**What this task involves:** Lines below that include the word "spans" should each be copied.
++++++++++++++++++++
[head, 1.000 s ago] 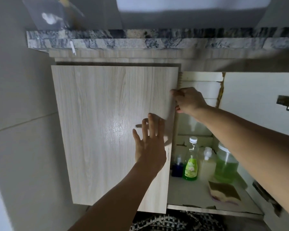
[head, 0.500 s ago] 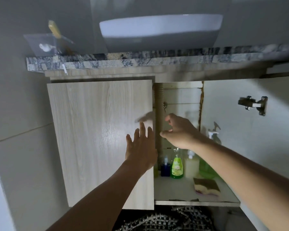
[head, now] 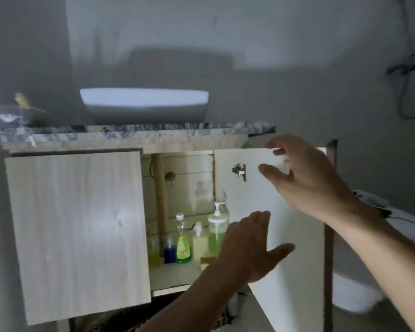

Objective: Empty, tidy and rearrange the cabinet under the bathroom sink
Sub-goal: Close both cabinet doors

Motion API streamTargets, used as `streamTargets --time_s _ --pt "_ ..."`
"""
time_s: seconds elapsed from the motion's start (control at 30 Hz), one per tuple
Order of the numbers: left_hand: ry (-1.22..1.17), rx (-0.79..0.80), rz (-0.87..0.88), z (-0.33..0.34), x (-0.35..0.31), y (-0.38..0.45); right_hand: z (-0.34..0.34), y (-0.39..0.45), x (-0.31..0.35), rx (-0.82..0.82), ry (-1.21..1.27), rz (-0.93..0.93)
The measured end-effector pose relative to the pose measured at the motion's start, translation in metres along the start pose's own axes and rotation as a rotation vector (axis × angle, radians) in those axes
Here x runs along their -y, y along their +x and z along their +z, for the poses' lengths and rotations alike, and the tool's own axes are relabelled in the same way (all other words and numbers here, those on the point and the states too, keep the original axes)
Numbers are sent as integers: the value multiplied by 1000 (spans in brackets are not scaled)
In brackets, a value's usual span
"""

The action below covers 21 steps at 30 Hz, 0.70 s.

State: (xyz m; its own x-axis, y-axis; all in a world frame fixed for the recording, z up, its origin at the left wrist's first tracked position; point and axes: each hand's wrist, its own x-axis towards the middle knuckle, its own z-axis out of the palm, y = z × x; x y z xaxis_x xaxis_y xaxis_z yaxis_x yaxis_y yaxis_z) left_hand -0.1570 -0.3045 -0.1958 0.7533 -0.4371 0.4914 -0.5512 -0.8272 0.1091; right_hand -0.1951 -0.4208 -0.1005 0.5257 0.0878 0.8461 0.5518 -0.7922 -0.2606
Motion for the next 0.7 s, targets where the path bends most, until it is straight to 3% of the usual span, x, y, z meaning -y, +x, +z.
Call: streamTargets --time_s 0.2,0.33,0.4,0.7 --pt "-47 -72 -11 2 -69 37 -63 12 -40 -126 -240 16" --pt "-75 -67 -54 15 -87 55 -64 9 -68 91 -63 440" --pt "-110 -97 -97 20 -87 61 -56 5 -76 218 38 550" --pt "-232 -69 -200 23 -46 51 -33 4 -53 328 -16 328"
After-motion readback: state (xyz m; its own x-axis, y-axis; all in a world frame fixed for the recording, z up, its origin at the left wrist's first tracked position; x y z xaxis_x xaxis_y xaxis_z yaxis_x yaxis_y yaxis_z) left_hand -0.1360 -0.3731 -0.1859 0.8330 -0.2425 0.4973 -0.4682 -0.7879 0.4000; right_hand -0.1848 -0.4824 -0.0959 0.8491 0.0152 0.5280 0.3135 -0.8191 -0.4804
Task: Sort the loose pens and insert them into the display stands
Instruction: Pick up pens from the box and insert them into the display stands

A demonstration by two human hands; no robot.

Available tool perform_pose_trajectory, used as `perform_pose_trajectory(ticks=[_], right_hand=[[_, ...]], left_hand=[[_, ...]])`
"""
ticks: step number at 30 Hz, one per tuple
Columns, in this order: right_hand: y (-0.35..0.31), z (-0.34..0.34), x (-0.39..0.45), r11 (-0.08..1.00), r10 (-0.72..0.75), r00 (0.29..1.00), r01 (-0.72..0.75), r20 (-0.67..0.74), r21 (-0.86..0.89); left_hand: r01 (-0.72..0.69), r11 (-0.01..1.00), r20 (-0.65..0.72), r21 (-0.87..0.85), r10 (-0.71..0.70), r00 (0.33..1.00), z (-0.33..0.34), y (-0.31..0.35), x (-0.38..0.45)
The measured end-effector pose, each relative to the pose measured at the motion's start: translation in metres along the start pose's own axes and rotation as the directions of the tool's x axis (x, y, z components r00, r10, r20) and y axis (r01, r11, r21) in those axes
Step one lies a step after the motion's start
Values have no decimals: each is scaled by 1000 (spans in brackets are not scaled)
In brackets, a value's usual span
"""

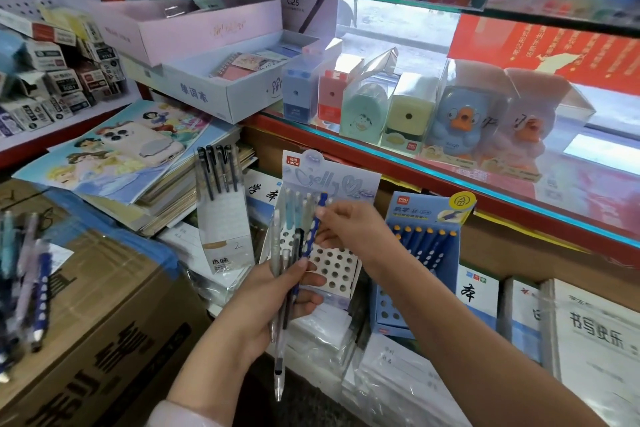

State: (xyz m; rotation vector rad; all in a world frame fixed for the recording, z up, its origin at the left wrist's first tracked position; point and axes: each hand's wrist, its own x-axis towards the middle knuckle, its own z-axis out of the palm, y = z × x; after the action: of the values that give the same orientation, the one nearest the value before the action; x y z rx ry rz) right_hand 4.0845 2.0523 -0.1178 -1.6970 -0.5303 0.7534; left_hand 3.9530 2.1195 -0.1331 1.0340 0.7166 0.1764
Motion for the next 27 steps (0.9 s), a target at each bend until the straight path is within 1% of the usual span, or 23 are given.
perform_pose_trajectory(ticks=[2, 4, 6, 8, 12, 14, 18, 21, 27], right_hand=[[-1, -13, -3, 997, -38, 994, 44, -105, 56], [0, -30, -8, 993, -83, 976, 99, -201, 69], [6, -49, -14, 990, -136, 946, 140, -294, -6], [16, -69, -21, 981, -187, 906, 151, -379, -123], [43, -99, -35, 939, -262, 819, 95, -510, -330], [56, -105, -38, 905, -300, 804, 70, -513, -420], [74, -101, -34, 776, -397, 805, 38, -440, -630], [80, -97, -27, 722, -443, 797, 47, -410, -690], [93, -90, -16, 671, -467, 806, 55, -364, -739]], left_hand=[[12, 1000, -13, -18, -12, 1000, 0, -2, 1], [19, 1000, -36, 7, -19, 999, -1, -4, 3], [15, 999, -61, 47, -12, 998, -2, -7, 5], [9, 998, -80, 65, -4, 997, -2, -9, 8], [0, 999, -110, 53, 6, 994, 1, -11, 14], [1, 999, -127, 42, 5, 992, 2, -12, 16], [11, 1000, -193, -4, -12, 981, 4, -15, 21], [-9, 999, -216, -31, 2, 976, 4, -15, 24], [-18, 1000, -206, -19, 13, 978, 6, -17, 25]])
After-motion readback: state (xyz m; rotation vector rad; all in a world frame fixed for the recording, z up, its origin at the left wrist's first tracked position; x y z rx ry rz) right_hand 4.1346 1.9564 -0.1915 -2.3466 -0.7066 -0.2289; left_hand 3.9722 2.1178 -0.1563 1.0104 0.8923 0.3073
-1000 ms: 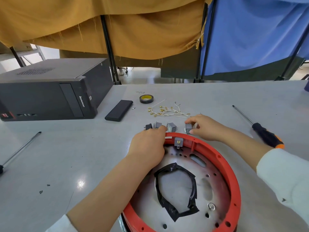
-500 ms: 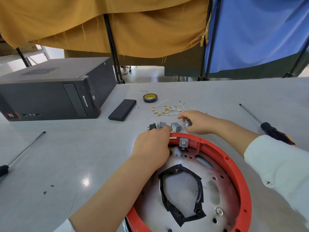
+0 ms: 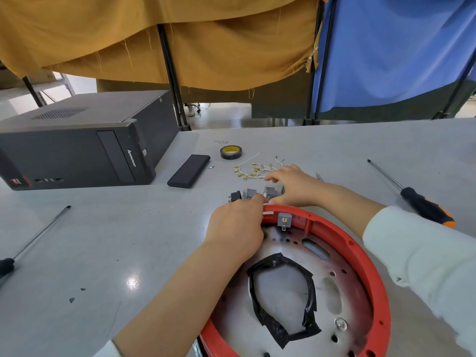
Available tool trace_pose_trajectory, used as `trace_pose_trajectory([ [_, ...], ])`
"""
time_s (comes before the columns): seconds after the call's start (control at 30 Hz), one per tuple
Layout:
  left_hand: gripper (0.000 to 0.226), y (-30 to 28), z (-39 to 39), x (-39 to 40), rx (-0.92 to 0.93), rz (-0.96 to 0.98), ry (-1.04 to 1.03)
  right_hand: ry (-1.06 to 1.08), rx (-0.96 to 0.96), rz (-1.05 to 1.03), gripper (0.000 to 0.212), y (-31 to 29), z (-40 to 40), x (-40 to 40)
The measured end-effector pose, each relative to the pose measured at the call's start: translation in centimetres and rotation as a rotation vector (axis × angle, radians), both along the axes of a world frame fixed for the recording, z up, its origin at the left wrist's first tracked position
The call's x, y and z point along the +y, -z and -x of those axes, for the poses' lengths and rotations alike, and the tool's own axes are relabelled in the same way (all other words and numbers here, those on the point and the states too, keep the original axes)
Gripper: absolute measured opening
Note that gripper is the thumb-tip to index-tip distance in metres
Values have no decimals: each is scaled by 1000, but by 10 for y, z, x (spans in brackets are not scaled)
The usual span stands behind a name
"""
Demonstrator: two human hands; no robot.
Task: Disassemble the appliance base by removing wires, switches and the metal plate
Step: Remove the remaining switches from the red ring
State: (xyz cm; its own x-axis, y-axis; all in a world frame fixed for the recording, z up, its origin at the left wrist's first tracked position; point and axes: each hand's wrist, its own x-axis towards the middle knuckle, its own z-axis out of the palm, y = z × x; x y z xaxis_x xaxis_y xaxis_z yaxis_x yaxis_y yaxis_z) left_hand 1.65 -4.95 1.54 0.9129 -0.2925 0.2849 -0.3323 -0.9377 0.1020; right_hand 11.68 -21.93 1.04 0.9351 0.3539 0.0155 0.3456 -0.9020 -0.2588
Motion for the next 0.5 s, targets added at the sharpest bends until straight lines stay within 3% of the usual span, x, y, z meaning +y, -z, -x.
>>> trace_pose_trajectory([
  [0.07, 36, 0, 0, 0, -1, 0, 3, 44, 54, 44, 68, -4, -1, -8],
  [0.2, 34, -1, 0, -1, 8, -12, 1, 77, 129, 65, 53, -5, 2, -23],
  [0.4, 30, -5, 1, 1, 39, -26, 5, 86, 98, -6, 57, -9, 11, -17],
  [0.5, 33, -8, 1, 2, 78, -11, -37, 80, 61, -101, 43, -27, 22, -13],
])
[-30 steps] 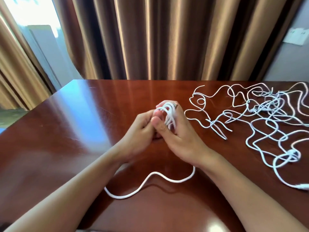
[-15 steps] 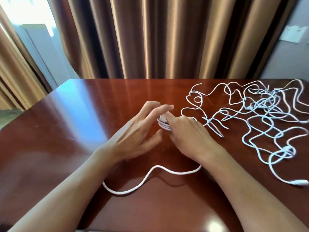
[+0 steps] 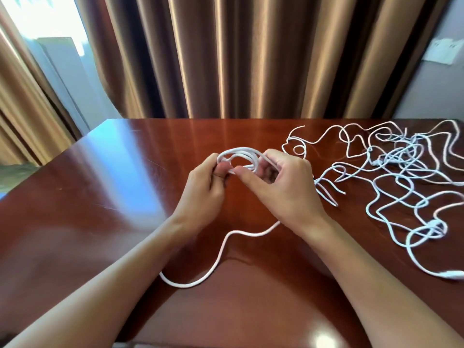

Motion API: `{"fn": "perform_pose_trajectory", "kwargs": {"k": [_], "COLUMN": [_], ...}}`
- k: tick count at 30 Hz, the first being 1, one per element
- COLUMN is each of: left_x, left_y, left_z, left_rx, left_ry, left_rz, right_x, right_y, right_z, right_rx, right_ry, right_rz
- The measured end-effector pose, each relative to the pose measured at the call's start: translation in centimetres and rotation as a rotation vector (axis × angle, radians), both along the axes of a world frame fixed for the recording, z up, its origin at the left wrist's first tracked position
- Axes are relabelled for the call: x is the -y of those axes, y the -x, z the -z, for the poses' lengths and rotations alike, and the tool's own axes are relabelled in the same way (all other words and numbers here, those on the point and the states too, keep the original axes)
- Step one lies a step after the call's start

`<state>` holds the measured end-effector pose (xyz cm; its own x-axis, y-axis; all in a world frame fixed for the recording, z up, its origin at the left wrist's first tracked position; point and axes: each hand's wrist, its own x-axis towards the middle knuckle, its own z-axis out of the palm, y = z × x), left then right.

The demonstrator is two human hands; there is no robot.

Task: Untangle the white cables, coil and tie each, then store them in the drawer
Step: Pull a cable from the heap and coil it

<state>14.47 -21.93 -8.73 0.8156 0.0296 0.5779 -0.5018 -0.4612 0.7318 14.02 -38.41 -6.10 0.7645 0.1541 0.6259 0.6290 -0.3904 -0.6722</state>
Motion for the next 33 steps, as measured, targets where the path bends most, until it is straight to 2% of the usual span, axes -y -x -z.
{"fn": "perform_pose_trajectory", "kwargs": {"k": [3, 5, 9, 14, 16, 20, 23, 26, 28, 30, 31, 33], "left_x": [0.7, 1.2, 1.6, 1.5, 1.4, 1.4, 1.6, 1.7, 1.4, 0.6, 0.3, -0.4], "left_y": [0.1, 0.5, 1.3, 1.7, 1.8, 2.4, 2.5, 2.1, 1.7, 1.2, 1.0, 1.0], "left_z": [0.0, -0.2, -1.0, -1.4, -1.5, -1.6, -1.6, -1.0, -0.4, 0.0, 0.0, -0.3], "left_rx": [-0.177, -0.293, -0.418, -0.536, -0.567, -0.64, -0.688, -0.661, -0.482, -0.177, -0.055, 0.066], "left_ry": [0.158, 0.283, 0.502, 0.724, 0.731, 0.616, 0.575, 0.509, 0.216, -0.142, -0.242, -0.3], "left_rz": [0.097, 0.191, 0.363, 0.508, 0.559, 0.666, 0.681, 0.646, 0.494, 0.283, 0.211, 0.174], "right_x": [-0.2, -0.2, -0.5, -0.8, -0.8, -0.9, -1.0, -0.7, -0.4, 0.0, 0.2, 0.6], "right_y": [0.5, 0.5, 0.5, 0.9, 0.7, 0.4, 0.4, 0.0, -0.4, -0.5, -0.4, -0.3], "right_z": [-0.1, 0.0, 0.4, 0.3, 0.4, 0.7, 0.8, 0.9, 0.8, 0.6, 0.4, 0.3], "right_rx": [0.239, 0.374, 0.333, 0.366, 0.328, 0.145, 0.209, 0.22, 0.211, 0.161, 0.102, -0.044], "right_ry": [0.087, 0.152, 0.119, -0.013, -0.014, 0.101, 0.206, 0.293, 0.361, 0.421, 0.464, 0.577], "right_rz": [0.023, -0.059, -0.172, -0.042, 0.014, -0.005, -0.031, 0.037, 0.101, 0.133, 0.14, 0.127]}}
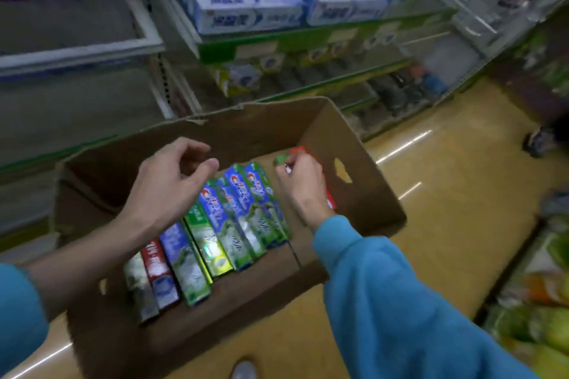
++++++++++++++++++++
**Answer to the problem:**
Numbers are sent as integers: the value multiplied by 1000 (spans in brackets are not scaled)
Values have no decimals: each is scaled by 1000 (spans in brackets are not scaled)
Values have no decimals: each is scaled by 1000, but by 10 for y, z, x (spans in brackets are not scaled)

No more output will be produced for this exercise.